▸ Action item
Set down the lines below exactly as they stand, please. Go from the first through the one containing "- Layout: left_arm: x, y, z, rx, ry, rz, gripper".
[[ Entries provided, beginning ]]
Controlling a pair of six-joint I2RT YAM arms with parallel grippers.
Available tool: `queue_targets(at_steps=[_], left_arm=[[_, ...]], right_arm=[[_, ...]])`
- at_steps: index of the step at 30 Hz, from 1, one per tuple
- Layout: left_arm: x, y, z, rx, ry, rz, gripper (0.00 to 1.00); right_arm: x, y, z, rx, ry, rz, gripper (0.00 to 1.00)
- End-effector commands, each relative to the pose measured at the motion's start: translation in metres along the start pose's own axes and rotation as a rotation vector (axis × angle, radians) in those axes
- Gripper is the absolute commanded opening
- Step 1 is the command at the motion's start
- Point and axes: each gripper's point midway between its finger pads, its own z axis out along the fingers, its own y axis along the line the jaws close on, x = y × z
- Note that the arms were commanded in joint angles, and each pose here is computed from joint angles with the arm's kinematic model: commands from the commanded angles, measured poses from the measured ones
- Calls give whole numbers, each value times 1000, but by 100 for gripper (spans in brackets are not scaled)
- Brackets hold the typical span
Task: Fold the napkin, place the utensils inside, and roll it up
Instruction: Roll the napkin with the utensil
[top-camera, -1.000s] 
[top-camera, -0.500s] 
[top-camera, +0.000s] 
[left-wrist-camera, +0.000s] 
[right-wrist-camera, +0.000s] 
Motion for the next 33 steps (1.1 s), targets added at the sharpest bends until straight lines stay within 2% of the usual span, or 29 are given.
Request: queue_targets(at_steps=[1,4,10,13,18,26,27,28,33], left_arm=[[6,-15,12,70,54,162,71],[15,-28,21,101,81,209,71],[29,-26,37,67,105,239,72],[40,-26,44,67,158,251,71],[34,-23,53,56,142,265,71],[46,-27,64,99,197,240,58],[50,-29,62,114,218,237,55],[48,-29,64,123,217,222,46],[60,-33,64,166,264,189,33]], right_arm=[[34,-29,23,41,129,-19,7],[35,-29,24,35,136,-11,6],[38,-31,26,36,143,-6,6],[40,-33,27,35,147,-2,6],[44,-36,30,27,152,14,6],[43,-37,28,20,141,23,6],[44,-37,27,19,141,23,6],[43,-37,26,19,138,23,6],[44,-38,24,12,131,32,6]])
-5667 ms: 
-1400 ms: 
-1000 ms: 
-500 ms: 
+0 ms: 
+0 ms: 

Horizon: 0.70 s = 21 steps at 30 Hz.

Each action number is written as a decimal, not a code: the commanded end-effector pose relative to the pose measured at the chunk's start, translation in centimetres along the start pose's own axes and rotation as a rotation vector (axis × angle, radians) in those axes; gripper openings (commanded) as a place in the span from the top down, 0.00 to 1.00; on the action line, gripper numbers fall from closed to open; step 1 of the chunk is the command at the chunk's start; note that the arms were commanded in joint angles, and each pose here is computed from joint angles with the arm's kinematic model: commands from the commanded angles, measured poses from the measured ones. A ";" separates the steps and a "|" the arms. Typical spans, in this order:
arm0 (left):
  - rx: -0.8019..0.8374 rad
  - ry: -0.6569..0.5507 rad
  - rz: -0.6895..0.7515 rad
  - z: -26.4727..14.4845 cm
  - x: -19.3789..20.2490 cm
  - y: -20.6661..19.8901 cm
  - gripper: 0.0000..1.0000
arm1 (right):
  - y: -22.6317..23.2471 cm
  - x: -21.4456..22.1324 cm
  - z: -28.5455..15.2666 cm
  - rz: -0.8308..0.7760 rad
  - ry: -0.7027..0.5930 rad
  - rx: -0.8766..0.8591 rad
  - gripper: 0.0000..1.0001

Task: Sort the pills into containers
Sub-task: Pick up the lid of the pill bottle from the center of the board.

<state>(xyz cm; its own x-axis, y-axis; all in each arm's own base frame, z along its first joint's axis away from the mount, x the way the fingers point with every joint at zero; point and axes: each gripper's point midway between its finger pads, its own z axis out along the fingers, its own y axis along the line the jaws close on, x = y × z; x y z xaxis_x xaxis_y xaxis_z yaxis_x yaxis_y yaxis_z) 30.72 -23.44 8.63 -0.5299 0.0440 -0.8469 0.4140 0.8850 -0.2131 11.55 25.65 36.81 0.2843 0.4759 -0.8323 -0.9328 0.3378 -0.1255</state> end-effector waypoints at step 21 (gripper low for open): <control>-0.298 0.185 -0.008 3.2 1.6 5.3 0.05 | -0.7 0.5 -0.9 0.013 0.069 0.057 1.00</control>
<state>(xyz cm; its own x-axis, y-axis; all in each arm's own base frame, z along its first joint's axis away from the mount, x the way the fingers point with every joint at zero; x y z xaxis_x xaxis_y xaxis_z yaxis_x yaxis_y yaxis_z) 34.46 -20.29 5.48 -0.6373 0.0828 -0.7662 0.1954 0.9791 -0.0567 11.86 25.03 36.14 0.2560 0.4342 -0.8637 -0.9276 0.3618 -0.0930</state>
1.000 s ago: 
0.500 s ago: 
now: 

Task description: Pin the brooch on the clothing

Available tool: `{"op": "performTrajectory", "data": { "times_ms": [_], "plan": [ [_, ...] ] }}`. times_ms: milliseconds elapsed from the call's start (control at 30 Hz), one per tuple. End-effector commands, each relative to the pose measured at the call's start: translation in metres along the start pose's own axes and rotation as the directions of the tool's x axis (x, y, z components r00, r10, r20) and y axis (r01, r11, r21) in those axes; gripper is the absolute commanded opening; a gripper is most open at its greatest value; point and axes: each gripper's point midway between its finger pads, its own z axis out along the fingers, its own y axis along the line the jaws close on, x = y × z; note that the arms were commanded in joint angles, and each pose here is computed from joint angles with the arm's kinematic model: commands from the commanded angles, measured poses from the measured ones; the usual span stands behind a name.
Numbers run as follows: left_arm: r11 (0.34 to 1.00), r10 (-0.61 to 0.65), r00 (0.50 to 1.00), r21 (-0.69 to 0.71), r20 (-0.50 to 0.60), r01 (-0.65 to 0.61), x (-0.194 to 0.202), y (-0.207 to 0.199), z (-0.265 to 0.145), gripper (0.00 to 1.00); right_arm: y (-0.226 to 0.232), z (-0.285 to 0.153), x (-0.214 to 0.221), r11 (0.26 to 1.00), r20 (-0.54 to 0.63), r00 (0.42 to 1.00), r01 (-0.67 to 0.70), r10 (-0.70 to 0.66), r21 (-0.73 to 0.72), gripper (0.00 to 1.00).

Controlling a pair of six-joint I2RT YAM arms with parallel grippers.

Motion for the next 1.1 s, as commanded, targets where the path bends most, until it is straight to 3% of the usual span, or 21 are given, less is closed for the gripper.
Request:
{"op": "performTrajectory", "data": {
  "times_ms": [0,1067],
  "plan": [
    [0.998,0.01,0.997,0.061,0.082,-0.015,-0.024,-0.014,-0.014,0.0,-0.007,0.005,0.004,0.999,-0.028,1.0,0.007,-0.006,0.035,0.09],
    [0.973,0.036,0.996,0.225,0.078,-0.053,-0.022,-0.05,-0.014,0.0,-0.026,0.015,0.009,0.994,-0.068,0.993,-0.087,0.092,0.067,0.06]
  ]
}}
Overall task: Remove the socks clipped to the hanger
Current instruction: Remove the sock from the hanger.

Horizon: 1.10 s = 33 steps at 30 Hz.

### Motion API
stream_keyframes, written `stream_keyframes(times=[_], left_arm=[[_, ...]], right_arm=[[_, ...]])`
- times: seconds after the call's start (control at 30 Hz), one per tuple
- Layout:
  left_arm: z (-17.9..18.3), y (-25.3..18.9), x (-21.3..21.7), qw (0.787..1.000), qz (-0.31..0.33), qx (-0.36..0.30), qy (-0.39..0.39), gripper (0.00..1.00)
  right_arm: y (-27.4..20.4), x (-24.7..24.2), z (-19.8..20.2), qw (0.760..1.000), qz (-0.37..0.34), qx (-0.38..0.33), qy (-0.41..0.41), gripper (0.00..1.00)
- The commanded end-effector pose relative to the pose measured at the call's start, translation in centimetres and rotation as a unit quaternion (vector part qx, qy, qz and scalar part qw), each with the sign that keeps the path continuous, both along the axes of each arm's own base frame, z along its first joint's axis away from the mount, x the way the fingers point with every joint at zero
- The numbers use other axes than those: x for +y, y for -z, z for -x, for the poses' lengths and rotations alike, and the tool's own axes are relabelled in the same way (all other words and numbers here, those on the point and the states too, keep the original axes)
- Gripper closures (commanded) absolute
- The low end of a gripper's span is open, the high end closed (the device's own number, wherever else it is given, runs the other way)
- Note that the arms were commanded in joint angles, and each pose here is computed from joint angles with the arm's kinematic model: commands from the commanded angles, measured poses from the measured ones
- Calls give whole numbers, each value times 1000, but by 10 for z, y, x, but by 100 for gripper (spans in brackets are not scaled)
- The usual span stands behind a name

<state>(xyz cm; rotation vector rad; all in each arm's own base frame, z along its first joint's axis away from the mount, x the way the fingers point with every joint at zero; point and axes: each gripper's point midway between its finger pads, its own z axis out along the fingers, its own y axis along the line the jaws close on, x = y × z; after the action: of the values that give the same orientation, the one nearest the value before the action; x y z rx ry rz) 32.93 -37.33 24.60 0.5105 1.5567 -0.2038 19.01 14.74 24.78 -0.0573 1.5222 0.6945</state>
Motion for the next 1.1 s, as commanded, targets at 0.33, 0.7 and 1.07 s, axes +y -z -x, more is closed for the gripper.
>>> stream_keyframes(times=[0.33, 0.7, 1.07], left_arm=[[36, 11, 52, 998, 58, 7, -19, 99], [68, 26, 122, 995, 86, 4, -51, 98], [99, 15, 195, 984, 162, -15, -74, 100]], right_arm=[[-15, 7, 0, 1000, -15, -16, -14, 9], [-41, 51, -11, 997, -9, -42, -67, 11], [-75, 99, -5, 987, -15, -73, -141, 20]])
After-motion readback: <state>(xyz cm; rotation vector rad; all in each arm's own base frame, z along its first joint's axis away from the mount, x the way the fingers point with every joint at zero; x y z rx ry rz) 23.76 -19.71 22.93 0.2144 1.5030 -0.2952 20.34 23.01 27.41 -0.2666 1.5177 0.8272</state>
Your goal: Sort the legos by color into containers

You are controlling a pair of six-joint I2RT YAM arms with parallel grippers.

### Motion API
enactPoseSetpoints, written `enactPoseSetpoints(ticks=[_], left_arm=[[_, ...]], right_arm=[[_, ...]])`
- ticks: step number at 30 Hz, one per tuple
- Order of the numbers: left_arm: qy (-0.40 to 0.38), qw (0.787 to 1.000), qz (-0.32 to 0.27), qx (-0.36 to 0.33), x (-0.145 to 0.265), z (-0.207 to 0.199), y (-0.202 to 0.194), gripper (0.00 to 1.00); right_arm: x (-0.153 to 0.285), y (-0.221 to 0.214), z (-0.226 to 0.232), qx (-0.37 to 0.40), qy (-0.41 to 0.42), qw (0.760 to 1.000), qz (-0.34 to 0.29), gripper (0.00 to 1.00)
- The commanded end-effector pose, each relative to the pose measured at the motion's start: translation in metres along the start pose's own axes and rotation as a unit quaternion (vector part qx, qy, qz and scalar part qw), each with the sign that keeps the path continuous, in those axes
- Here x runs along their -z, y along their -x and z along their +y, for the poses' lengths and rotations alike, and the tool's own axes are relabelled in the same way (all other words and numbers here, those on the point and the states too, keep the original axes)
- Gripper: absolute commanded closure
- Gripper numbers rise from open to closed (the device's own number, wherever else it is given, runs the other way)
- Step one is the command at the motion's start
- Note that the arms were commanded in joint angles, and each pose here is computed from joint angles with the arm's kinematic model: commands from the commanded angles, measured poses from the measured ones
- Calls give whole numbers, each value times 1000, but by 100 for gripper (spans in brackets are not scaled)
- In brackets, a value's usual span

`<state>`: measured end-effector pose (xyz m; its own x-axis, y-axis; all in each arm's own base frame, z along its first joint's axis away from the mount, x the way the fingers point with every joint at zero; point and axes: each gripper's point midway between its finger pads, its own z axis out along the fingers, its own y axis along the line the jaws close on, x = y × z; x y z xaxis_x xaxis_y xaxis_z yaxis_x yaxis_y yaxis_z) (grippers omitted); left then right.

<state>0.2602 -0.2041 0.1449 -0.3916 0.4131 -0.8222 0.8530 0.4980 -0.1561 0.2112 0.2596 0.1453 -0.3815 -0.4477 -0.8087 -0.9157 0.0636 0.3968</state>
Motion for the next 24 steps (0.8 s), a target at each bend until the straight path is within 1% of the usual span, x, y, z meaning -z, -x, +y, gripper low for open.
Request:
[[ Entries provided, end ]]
▸ Written response
Controlling a pair of six-joint I2RT YAM arms with parallel grippers.
Available tool: `queue_targets(at_steps=[_], left_arm=[[_, ...]], right_arm=[[_, ...]])`
- at_steps: index of the step at 30 Hz, from 1, one per tuple
- Layout: left_arm: x, y, z, rx, ry, rz, gripper (0.00 to 1.00); right_arm: x, y, z, rx, ry, rz, gripper (0.00 to 1.00)

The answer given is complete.